Mary Beth Keane
Michael Joseph, £14.99, pp400
In the wake of the critical acclaim for her third novel, Ask Again, Yes, comes the UK publication of Keane’s debut, an epic story about immigration, identity and family. In 1956, sisters Greta and Johanna Cahill are growing up in a remote, almost deserted hamlet on the west coast of Ireland, before departing for the US as teenagers. Keane portrays the complex and, at times, challenging lives of these working-class women over the following decades with tenderness and compassion.
Lisa Feldmann Barrett
Picador, £14.99, pp192
Barrett, a leading American neuroscientist, offers a series of highly accessible, content-rich and eminently readable essays about the workings of the human brain. Drawing on the latest scientific research, and debunking plenty of myths along the way, Barrett tackles everything from child and infant development to managing the divisiveness in contemporary politics. Fascinating and informative, it is popular science at its best.

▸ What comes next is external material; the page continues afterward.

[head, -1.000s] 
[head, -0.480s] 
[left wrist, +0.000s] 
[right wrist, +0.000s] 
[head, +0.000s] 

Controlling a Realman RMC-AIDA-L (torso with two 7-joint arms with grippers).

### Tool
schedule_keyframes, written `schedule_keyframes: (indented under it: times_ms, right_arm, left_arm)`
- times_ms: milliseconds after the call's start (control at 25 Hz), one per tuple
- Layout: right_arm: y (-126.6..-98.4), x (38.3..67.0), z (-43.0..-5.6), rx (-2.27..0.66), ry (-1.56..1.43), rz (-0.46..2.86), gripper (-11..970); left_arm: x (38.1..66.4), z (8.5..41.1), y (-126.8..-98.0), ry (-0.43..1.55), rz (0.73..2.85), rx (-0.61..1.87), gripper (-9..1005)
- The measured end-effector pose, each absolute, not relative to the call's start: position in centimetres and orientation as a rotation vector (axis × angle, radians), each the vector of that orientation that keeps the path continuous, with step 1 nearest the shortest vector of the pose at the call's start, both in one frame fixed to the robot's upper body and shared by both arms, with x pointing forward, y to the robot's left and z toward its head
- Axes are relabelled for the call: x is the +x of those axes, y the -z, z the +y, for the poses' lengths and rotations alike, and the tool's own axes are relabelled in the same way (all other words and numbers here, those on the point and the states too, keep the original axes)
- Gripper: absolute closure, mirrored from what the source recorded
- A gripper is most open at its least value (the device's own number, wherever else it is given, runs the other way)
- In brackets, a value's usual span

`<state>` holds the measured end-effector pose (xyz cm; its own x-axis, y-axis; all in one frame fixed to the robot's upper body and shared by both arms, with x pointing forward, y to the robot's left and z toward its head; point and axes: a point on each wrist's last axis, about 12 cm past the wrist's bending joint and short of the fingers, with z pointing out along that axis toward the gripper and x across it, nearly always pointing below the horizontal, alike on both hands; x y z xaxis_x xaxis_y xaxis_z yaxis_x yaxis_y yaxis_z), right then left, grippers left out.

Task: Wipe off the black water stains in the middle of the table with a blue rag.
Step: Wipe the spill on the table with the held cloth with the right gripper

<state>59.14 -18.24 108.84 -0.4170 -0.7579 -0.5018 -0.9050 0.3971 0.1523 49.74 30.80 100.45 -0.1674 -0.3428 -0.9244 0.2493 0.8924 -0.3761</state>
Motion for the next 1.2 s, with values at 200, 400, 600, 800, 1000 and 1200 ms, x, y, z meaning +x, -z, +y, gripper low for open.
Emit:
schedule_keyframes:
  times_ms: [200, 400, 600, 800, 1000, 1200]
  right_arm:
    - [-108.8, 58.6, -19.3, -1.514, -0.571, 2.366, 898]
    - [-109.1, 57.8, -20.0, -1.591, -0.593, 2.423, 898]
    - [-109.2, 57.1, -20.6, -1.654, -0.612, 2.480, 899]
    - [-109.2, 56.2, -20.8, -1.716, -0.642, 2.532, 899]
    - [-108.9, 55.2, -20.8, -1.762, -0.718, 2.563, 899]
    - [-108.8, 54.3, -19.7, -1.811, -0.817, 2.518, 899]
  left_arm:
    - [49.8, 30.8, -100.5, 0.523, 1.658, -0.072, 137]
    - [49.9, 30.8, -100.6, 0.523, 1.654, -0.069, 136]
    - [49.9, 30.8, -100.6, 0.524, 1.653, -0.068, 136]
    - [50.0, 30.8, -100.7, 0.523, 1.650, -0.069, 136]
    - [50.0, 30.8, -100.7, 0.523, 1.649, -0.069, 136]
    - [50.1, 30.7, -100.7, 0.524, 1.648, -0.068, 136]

Isabel Allende (translated by Amanda Hopkinson and Nick Caistor)
Bloomsbury, £8.99, pp336
Spanning 60 years and two continents, Allende’s latest novel follows two young Spanish republicans – Victor Dalmau and Roser Bruguera – from the Spanish civil war, through French detention camps and finally to Chile and Venezuela. Roser’s son is the child of Victor’s brother, Guillem, killed in the war, and when Victor decides to take care of them, what begins as a practical arrangement gradually develops into a tender, lasting commitment to each other. Allende examines themes of cultural dislocation and the impact of political upheaval on quotidian lives in an engrossing and vivid novel.